The Fault in Our Pants: A Parody of “The Fault in Our Stars” -
The Fault in Our Pants: Chapter 11
At some point in the flight I fell asleep, my head on Augustus’ shoulder, and I woke to the sound of the landing gear coming down.
It was foggy and misty out, but when the plane got low enough, the fog suddenly dissipated and the Netherlands appeared. There were little rectangles of green surrounded on all sides by canals. The plane touched down, and the pilot said, “Welcome to the Netherlands,” and I couldn’t believe that we were actually there.
After we got our bags and cleared customs, Augustus met with the two Dutch voice actors he’d hired to play him and me to accompany Isaac on his trip to “Tokyo.” While the voice actors looked nothing like us, they sounded just like us, because Augustus had sent them recordings of our voices to study several weeks before. The actors had also been poring over guidebooks and websites on Tokyo, so they could describe to Isaac the various “scenery” they were “seeing.” Augustus pointed the actors to where Isaac was standing by the baggage claim, and the actors greeted Isaac, took his luggage, and whisked him off on his Japanese Adventure.
Augustus, Mom, and I headed outside to catch a ride to our hotel. We flagged down a taxi, and the taxi driver put our luggage in the trunk while Mom and I got in. But Augustus just stood there.
“WHY ARE YOU GETTING INTO THIS STRANGE CAR?” Augustus shouted. “WE DON’T EVEN KNOW THIS GUY!”

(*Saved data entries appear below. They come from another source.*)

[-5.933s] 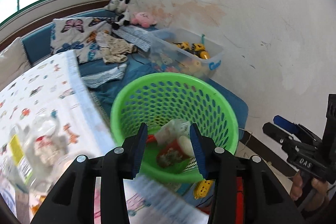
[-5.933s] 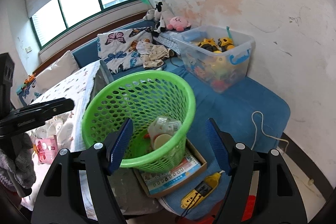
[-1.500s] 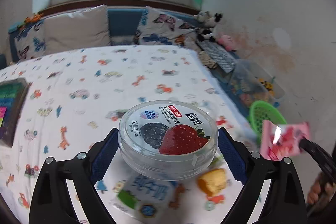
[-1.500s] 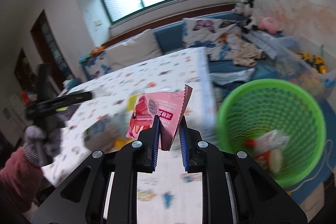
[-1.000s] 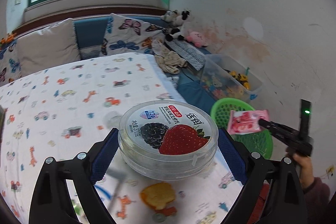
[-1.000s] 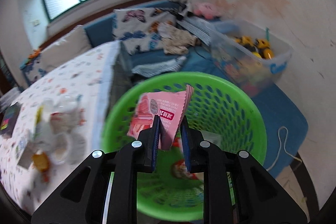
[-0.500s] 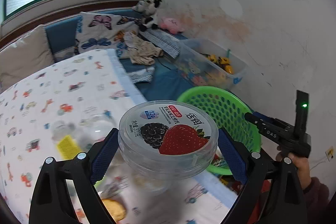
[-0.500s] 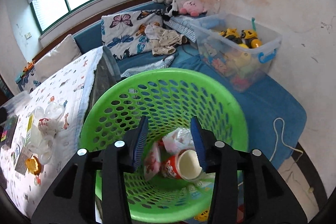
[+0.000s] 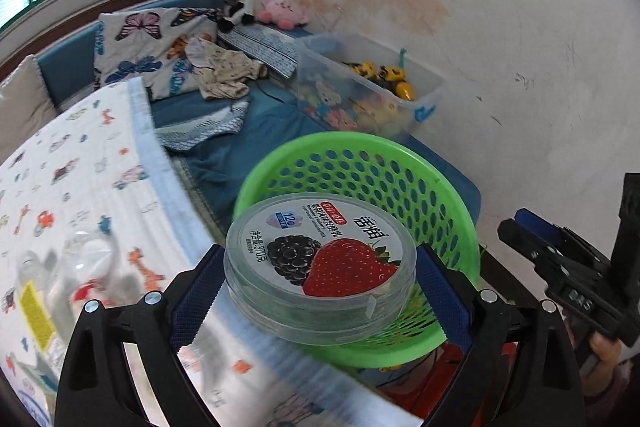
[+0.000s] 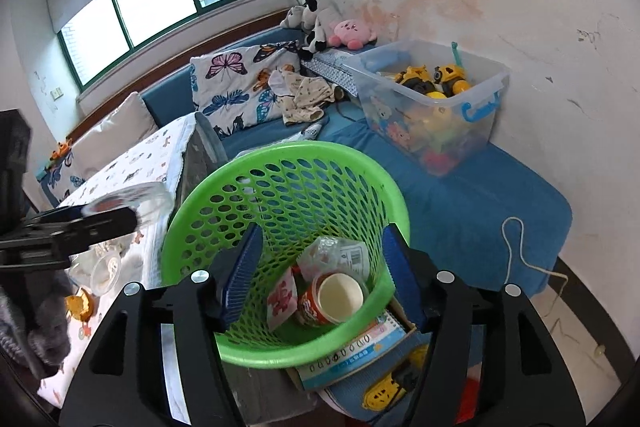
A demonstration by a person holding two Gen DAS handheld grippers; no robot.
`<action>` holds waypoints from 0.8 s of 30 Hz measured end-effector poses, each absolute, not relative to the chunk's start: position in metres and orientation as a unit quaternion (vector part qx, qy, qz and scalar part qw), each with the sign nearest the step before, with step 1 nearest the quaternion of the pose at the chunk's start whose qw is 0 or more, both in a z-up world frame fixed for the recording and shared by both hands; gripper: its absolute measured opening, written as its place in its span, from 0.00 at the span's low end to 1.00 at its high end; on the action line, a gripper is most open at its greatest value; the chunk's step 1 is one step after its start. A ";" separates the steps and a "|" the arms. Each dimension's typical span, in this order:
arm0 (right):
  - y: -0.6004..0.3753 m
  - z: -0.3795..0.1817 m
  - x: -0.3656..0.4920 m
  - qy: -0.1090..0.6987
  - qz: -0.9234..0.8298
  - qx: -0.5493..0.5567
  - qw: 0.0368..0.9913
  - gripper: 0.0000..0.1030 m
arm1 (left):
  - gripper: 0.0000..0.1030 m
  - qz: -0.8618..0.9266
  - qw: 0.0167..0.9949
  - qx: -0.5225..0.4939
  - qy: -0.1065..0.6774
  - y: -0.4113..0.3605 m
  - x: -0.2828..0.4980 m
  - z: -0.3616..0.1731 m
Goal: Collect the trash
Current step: 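Carry the wipes pack and yogurt tub to the green basket and release, then move both tools back toward the milk carton on the bed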
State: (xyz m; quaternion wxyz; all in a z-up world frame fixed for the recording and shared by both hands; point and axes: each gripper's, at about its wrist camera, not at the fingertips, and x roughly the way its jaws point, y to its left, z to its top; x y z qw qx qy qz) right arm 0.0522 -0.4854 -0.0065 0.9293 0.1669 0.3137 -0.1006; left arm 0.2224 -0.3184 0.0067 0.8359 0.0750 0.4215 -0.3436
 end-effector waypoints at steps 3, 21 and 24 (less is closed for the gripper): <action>-0.487 -0.010 0.049 0.315 -0.099 0.172 0.928 0.61 | 0.89 -0.344 0.831 0.073 0.431 -0.327 0.226 0.000; -0.449 -0.019 0.038 0.321 -0.057 0.178 0.928 0.65 | 0.90 -0.312 0.862 0.027 0.398 -0.232 0.193 0.017; -0.433 -0.017 0.040 0.322 -0.042 0.171 0.930 0.67 | 0.90 -0.287 0.875 0.028 0.388 -0.203 0.184 0.018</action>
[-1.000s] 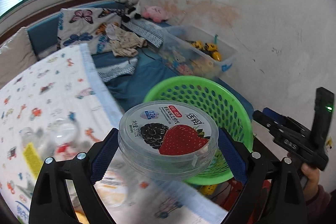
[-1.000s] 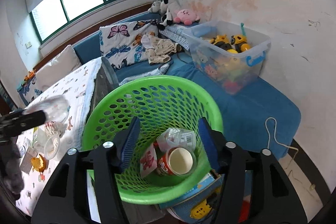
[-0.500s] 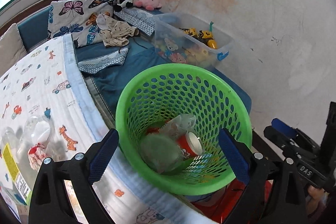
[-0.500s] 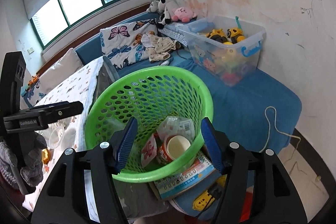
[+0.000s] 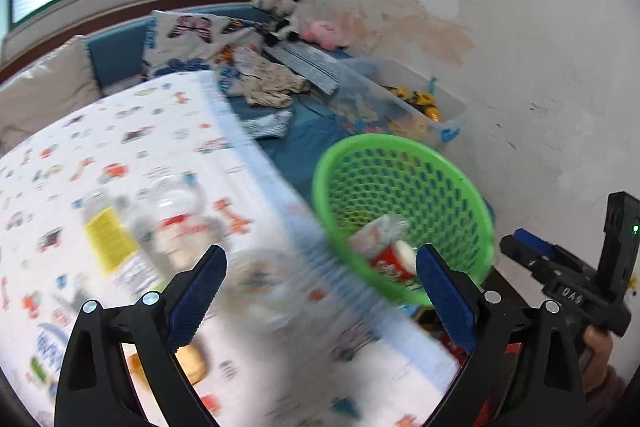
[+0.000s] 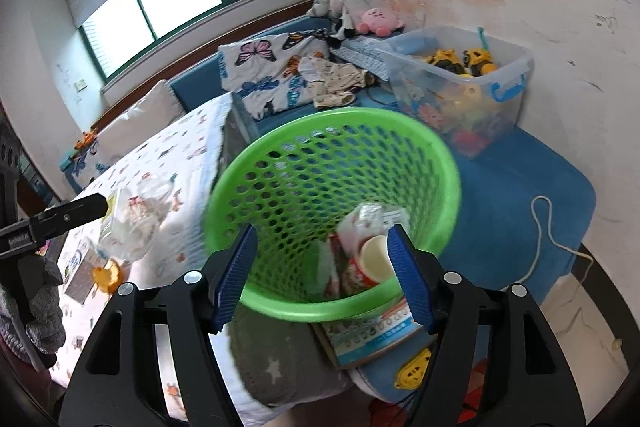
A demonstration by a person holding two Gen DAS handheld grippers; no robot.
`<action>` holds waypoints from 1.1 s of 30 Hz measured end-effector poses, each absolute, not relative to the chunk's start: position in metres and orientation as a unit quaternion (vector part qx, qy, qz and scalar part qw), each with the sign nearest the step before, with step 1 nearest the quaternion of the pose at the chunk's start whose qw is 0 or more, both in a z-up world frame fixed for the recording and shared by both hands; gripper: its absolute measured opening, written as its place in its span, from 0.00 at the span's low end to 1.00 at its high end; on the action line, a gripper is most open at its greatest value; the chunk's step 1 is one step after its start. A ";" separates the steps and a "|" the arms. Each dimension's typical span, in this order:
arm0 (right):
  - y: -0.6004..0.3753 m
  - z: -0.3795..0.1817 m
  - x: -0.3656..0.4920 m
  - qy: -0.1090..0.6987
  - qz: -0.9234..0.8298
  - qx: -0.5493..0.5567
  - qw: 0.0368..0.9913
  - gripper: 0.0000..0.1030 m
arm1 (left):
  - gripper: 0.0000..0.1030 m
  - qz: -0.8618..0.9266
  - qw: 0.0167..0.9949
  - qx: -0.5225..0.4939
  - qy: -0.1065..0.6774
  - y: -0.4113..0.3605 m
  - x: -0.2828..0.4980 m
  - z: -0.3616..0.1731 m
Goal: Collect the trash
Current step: 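Move both tools back toward the milk carton on the bed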
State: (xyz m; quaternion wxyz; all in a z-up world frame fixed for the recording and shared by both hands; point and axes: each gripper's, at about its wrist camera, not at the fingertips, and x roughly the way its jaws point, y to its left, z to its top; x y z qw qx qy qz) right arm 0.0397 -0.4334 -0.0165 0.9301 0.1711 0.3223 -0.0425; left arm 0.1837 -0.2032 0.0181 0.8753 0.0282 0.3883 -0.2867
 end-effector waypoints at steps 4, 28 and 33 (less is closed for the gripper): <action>-0.414 -0.013 0.043 0.322 -0.025 0.165 0.932 0.68 | 0.90 -0.243 0.890 0.025 0.384 -0.164 0.177 0.016; -0.328 -0.009 0.072 0.345 0.062 0.120 0.929 0.72 | 0.90 -0.141 0.891 0.077 0.426 -0.027 0.185 -0.032; -0.314 -0.011 0.076 0.351 0.077 0.110 0.927 0.72 | 0.90 -0.133 0.886 0.089 0.435 -0.021 0.194 -0.043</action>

“Augustus, have you never been in a taxi before?” I asked.
He shook his head.
I got out and kissed his cheek. “You are like, the adorable-est,” I said, and dragged him into the taxi.
***
The taxi ride was very cool. As we drove through Amsterdam we saw centuries-old row houses leaning precariously toward canals, tons of coffee shops, and bicycles everywhere. We eventually arrived at our hotel, the Hotel Laboof, where each room was named after a different movie starring Shia LaBeouf. Mom and I were staying in the Transformers: Revenge of the Fallen, while Augustus was across the hall in the I, Robot.
When we got to our room and I put my key in the slot, Augustus jumped in between me and the door. “WHAT ARE YOU DOING?” he yelled. “YOU CAN’T JUST GO IN THERE! YOU DON’T LIVE THERE!”

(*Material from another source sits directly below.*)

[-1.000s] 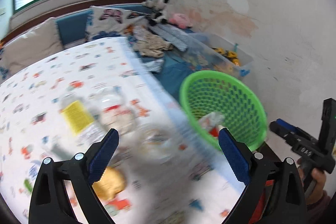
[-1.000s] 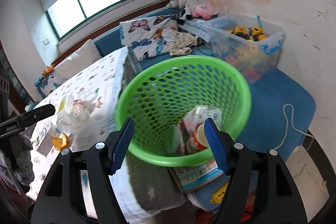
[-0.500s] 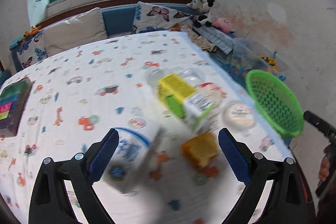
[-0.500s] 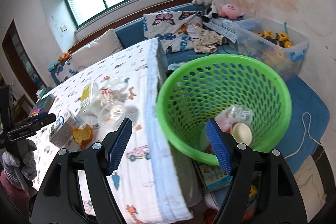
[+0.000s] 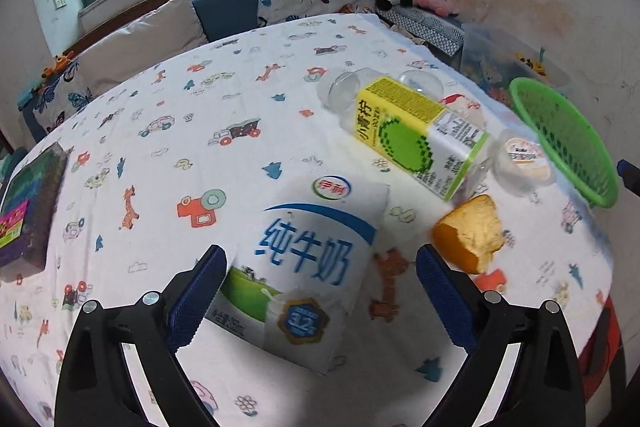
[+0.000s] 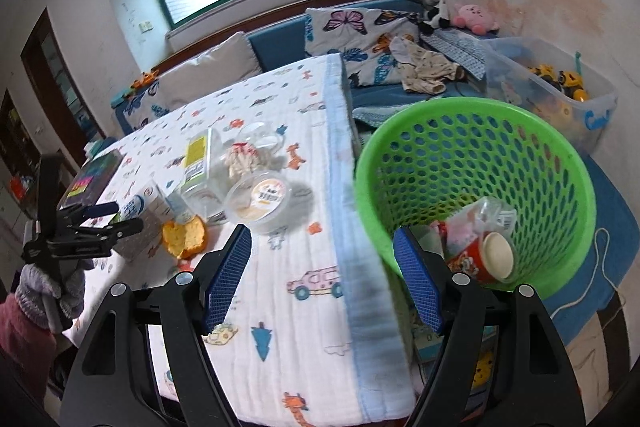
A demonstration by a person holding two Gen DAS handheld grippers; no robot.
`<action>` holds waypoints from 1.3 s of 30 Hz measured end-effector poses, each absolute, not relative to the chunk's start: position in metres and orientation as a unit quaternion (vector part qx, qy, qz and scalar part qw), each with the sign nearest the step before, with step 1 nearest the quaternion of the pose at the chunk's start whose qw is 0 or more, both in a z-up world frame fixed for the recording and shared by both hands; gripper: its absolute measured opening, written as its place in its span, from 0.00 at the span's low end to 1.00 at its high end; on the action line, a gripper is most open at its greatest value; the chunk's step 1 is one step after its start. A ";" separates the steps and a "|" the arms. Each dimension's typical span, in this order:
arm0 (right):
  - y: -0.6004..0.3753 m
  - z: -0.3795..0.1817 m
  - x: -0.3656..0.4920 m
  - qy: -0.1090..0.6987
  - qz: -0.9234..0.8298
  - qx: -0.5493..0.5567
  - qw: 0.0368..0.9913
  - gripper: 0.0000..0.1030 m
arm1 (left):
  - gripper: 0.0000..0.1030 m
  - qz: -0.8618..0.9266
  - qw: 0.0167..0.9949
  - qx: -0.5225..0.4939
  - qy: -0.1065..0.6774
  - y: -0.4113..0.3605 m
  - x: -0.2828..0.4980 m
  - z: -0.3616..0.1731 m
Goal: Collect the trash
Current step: 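Move both tools back toward the milk carton on the bed, then grasp the white milk carton with the left tool while the right tool grasps the juice bottle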
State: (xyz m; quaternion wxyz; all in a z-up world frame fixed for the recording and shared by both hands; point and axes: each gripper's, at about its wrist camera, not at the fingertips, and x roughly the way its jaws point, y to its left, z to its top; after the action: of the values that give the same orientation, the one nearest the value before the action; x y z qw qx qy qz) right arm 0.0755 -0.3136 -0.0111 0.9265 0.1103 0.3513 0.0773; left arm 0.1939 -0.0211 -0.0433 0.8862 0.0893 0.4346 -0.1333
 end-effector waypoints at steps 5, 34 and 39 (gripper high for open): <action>-0.302 -0.014 0.079 0.358 0.092 0.103 0.924 0.72 | 0.90 -0.136 0.883 0.084 0.442 -0.018 0.201 -0.048; -0.190 0.008 0.198 0.412 0.217 0.015 0.885 0.59 | 0.65 -0.119 0.894 0.052 0.430 0.004 0.196 -0.044; -0.157 0.002 0.242 0.439 0.229 -0.024 0.868 0.56 | 0.65 -0.116 0.889 0.045 0.440 0.010 0.198 -0.046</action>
State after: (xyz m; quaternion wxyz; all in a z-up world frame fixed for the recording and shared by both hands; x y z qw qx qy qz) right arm 0.2419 -0.1574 0.0015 0.8682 -0.0243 0.4394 0.2293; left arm 0.1975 0.0104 -0.0465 0.8891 0.0449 0.4403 -0.1165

“Augustus, have you never been in a hotel before?” I asked.
He shook his head.
Adorable to the gajillionth power.
The room my mom and I were staying in was small but cozy. Beside one of the beds was an oxygen machine for sleeping and a dozen refillable oxygen tanks. The walls were covered with framed screenshots from Transformers: Revenge of the Fallen, and on the table as we walked in was a signed photo of Shia LaBeouf that said, “Hope you enjoy your stay! –SL”
Hotel LaBoof was right next to the Vondelpark, Amsterdam’s most famous park. Mom wanted to go for a walk and check out the park, but I was worn out from all the travel and needed a nap. So Mom hooked me up to the oxygen machine and I got into bed.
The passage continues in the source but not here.